[Problem requirements]
Throughout the listing that follows, find each line with the word "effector" and copy it.

╭──

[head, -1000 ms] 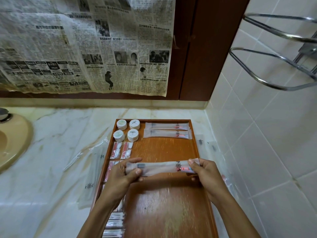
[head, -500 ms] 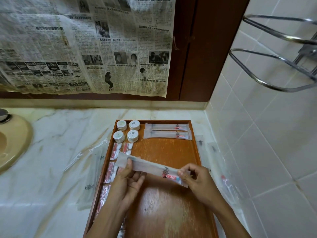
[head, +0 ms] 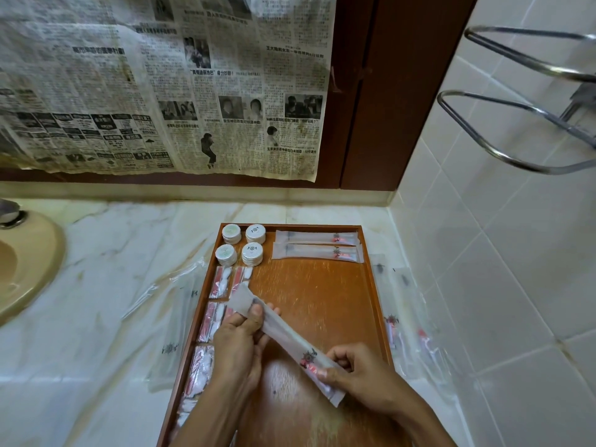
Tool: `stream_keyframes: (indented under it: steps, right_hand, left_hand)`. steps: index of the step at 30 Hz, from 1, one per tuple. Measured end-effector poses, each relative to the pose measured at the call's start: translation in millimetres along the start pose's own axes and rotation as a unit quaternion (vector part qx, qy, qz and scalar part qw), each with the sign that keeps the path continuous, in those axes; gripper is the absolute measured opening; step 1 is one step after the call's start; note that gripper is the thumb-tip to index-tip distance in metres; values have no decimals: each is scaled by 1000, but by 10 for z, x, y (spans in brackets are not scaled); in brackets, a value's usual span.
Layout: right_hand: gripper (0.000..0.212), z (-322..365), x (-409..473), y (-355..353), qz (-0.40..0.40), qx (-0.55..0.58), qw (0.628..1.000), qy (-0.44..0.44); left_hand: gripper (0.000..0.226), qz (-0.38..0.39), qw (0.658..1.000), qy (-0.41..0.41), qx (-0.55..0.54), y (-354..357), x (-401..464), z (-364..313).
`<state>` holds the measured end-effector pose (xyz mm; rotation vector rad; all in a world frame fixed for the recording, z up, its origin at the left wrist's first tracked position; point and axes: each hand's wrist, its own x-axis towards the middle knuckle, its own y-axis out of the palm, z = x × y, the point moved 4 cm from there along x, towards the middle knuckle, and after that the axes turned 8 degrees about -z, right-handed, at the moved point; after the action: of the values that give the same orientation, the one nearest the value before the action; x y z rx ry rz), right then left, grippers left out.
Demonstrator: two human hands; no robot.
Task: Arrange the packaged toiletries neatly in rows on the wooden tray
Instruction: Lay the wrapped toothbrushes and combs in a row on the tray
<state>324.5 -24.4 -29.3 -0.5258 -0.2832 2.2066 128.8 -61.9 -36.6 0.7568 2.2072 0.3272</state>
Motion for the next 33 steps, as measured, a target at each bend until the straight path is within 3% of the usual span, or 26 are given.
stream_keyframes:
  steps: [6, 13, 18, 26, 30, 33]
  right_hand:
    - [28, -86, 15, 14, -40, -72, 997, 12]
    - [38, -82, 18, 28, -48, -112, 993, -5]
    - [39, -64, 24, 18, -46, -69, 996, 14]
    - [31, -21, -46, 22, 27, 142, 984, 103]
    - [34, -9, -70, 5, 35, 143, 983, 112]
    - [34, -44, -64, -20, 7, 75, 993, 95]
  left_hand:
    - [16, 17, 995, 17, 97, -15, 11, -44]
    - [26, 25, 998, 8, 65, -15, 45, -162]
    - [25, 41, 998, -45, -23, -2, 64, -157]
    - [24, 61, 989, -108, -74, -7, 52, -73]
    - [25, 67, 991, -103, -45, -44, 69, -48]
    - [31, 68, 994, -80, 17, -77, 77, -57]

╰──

[Response to this task]
Tool: `stream_keyframes: (indented under it: steps, right_hand, left_hand)`. steps: index of the step at 30 Hz, from 1, one per tuple. Measured end-effector poses, each relative to the pose measured at the call's start: translation in millimetres along the start pose's own axes and rotation as a unit quaternion (vector part qx, qy, qz and scalar part qw), each with the sign that keeps the path continuous, in those axes; gripper is the absolute measured opening; step 1 is one step after the call's start; note that gripper is the thumb-tip to index-tip distance in metres; values have no decimals: each is scaled by 1000, but by 10 for z, x, y (spans in brackets are not scaled); in brackets, a value's usual span.
`<state>` holds the measured end-effector pose (xyz mm; rotation vector rad; all in a world frame fixed for the recording, z up, its origin at the left wrist's first tracked position; point and axes: each hand's wrist, its own x-axis towards the middle knuckle, its own y-axis out of the palm, z = x × y, the point moved 4 cm from there along x, towards the middle knuckle, and after that the axes turned 8 degrees about -z, right-handed, at the moved point; after the action: of the values that give the same orientation, the one nearest the value before the action; x y z rx ry rz), right then left, grippers left out.

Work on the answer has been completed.